THE PLYMOUTH COMPANY, whose principal men resided in Plymouth, had the tract between the forty-first and forty-fifth degrees of latitude. This was called North Virginia.

[Footnote: They sent out a colony under Captain Popham (poo-am), in the same year with the London Company. He settled at the mouth of the Kennebec, but the entire party returned home the next spring, discouraged by the severity of the climate.]

THE CHARTER granted to these companies was the first under which English colonies were planted in the United States. It is therefore worthy of careful study. It contained no idea of self-government. The people were not to have the election of an officer. The king was to appoint a council which was to reside in London, and have general control of all the colonies; and also a council to reside in each colony, and have control of its local affairs. The Church of England was the established religion. Moreover, for five years, all the proceeds of the colonial industry and commerce were to be applied to a common fund, no one being allowed the fruits of his individual labor.

DUTCH EXPLORATIONS.

During all this time, the Dutch manifested no interest in the new world. In the beginning of the seventeenth century, however, Captain Henry Hudson, an English navigator in the Dutch service, entered the harbor of New York. Hoping to reach the Pacific Ocean, he afterward ascended the noble river which bears his name (1609).

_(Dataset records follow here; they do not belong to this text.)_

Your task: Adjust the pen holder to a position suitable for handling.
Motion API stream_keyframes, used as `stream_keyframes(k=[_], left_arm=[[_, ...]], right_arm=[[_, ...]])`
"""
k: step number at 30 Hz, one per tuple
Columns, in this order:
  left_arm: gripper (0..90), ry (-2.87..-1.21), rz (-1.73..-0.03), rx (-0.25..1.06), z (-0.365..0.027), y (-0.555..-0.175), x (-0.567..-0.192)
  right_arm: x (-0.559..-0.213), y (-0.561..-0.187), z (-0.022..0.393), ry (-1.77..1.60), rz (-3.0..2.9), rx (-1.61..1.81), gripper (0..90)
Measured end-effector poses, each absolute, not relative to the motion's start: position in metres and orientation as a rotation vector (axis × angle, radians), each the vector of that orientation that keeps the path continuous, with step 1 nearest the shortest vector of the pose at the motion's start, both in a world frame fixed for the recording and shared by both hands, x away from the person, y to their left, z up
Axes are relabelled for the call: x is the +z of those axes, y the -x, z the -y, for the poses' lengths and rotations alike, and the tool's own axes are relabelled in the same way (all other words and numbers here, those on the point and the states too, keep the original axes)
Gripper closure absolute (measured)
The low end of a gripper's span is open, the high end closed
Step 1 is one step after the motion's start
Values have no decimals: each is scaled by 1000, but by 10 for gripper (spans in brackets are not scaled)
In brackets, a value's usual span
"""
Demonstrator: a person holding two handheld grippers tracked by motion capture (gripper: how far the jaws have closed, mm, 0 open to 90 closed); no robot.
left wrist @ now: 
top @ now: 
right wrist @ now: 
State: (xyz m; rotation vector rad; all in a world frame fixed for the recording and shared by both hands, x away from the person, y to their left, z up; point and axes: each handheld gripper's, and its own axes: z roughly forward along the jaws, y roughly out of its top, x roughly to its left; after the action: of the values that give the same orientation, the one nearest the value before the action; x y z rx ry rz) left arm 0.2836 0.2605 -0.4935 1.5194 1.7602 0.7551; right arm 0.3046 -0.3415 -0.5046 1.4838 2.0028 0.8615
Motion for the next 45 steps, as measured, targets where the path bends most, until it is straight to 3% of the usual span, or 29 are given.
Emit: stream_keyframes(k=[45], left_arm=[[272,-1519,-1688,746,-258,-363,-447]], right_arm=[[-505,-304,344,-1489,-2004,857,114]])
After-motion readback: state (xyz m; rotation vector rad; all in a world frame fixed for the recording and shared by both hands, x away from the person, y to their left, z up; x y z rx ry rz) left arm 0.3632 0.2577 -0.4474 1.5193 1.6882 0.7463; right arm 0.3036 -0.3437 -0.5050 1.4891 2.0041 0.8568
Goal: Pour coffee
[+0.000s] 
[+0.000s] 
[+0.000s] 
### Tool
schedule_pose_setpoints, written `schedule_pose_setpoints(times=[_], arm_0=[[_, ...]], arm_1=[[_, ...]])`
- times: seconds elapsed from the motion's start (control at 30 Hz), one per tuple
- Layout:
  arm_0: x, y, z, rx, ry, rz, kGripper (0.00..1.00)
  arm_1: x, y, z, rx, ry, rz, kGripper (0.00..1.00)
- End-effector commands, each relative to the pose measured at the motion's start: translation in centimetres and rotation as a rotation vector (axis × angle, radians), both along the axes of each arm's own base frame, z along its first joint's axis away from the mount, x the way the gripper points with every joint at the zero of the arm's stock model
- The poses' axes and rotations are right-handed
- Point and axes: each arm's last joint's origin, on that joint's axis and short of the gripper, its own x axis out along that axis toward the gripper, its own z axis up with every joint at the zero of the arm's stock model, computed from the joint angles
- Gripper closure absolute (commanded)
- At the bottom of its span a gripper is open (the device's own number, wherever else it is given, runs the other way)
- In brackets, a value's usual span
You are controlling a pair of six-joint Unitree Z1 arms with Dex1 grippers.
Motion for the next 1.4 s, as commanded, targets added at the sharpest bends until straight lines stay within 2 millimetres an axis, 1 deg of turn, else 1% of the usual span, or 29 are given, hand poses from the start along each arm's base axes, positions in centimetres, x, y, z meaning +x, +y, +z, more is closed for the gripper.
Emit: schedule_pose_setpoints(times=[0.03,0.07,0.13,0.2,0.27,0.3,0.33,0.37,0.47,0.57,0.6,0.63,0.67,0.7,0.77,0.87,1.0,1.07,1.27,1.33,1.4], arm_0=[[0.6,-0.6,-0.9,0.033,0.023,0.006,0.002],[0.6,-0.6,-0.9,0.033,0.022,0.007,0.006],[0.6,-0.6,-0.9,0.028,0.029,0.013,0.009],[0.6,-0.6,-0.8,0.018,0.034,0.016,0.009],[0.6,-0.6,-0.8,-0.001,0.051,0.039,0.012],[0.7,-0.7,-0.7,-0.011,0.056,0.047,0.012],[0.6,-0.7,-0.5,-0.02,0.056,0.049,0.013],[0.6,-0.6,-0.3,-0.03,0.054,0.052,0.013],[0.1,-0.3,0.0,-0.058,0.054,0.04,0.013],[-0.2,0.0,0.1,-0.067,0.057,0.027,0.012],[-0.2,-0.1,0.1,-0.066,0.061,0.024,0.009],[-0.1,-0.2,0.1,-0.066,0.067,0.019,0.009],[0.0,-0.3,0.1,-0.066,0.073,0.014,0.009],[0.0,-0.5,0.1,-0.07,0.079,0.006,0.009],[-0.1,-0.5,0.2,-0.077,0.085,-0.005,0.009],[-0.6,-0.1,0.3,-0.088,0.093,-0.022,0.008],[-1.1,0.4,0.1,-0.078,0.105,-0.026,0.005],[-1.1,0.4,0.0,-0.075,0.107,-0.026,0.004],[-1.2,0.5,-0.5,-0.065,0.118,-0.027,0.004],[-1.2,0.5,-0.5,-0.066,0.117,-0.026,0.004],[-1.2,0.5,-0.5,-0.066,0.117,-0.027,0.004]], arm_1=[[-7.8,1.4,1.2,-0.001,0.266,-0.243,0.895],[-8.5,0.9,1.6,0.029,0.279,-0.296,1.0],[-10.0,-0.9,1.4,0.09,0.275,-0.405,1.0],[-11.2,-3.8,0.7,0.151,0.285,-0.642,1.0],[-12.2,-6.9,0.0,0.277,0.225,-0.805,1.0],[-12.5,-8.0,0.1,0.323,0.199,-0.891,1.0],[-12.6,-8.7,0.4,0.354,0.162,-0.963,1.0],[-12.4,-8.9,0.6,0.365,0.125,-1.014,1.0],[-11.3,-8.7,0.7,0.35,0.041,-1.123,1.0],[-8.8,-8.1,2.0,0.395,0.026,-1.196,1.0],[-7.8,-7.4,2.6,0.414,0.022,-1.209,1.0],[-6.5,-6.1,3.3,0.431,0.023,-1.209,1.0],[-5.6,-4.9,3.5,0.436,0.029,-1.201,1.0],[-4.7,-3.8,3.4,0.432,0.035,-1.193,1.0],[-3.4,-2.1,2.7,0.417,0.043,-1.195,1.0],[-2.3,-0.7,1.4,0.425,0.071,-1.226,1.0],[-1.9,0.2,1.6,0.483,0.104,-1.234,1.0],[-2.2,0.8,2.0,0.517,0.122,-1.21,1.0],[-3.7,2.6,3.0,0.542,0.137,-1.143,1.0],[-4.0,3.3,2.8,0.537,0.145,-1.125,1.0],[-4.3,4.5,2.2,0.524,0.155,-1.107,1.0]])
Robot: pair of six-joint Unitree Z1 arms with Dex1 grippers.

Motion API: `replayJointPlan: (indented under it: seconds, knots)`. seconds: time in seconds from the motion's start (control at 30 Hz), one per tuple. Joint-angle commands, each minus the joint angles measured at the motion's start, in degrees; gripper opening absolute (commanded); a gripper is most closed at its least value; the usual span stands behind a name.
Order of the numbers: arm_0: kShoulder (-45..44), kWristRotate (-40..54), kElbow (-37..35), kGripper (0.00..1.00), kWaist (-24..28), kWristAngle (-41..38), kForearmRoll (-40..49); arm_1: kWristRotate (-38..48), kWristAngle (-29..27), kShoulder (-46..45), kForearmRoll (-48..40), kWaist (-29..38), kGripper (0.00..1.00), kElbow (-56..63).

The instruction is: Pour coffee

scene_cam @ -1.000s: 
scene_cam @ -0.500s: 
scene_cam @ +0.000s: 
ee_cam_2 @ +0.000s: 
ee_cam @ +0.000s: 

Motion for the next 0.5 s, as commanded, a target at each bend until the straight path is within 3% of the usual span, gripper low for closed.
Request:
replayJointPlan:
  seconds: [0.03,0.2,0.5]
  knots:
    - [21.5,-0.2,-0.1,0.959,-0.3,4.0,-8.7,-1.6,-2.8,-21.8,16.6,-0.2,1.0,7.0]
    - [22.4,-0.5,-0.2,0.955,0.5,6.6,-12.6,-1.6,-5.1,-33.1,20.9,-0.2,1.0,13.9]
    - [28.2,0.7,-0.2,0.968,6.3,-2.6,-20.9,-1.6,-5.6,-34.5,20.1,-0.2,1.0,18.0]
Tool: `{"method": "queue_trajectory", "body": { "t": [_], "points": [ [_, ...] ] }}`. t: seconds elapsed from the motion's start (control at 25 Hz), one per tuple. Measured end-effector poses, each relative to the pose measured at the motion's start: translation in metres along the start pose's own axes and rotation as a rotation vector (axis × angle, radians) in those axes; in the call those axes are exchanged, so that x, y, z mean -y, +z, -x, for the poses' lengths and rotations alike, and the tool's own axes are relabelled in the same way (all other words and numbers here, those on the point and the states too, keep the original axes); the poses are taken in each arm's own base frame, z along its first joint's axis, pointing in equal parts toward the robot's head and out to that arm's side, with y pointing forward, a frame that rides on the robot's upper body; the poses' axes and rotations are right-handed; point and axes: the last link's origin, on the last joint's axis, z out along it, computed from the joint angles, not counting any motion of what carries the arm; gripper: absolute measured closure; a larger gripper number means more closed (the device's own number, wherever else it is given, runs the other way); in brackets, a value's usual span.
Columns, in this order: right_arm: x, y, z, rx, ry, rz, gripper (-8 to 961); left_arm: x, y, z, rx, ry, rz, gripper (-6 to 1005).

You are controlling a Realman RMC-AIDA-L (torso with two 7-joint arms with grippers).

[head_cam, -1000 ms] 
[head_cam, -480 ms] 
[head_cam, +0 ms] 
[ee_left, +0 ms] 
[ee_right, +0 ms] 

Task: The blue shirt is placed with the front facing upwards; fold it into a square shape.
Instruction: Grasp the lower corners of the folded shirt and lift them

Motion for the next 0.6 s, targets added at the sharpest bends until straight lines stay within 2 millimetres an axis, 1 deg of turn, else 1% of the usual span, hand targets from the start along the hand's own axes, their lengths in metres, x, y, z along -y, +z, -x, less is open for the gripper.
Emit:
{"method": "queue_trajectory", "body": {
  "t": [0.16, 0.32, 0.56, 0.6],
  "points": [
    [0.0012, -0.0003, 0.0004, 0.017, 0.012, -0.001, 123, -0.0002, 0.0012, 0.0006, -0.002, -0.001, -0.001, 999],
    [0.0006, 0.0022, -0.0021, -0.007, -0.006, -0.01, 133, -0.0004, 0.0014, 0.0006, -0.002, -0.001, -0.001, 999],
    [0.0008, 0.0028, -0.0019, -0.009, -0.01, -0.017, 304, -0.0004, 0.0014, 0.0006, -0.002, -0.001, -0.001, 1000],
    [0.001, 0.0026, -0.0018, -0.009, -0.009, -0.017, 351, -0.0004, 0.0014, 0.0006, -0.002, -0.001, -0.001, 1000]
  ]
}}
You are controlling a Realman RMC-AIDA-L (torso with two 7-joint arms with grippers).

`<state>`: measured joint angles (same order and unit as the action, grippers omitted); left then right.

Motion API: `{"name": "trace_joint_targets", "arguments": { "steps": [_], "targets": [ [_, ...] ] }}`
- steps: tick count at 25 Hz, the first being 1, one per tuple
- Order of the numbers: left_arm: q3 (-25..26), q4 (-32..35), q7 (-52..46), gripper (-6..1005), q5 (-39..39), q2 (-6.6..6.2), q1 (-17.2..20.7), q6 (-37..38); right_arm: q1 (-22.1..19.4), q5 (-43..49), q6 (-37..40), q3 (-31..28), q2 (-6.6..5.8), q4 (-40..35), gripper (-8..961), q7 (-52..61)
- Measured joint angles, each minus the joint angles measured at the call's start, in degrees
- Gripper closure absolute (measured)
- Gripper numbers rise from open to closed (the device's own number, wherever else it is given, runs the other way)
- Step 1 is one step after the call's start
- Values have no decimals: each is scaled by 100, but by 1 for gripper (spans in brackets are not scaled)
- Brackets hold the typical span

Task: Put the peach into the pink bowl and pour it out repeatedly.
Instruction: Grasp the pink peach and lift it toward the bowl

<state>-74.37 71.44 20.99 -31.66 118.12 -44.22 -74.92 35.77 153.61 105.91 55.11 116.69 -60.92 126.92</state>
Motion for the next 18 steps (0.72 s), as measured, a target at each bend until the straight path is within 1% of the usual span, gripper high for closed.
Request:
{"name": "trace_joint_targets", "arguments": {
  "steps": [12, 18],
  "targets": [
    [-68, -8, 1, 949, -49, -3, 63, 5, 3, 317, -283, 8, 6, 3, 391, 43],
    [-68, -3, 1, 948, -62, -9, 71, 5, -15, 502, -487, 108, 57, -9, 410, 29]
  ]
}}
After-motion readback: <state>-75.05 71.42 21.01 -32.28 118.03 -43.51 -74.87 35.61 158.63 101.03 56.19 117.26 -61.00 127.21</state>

[Illustration: Henry Hudson]

On this discovery, the Dutch based their claim to the region extending from the Delaware River to Cape Cod. They gave to it the name of New Netherland.

EXTENT OF THESE EXPLORATIONS.

1. The Spaniards confined their settlements and explorations to the West Indies and the adjacent mainland, and in the United States made settlements only in Florida and New Mexico.

2. The French claimed the whole of New France, and made their first settlements in Acadia and Canada.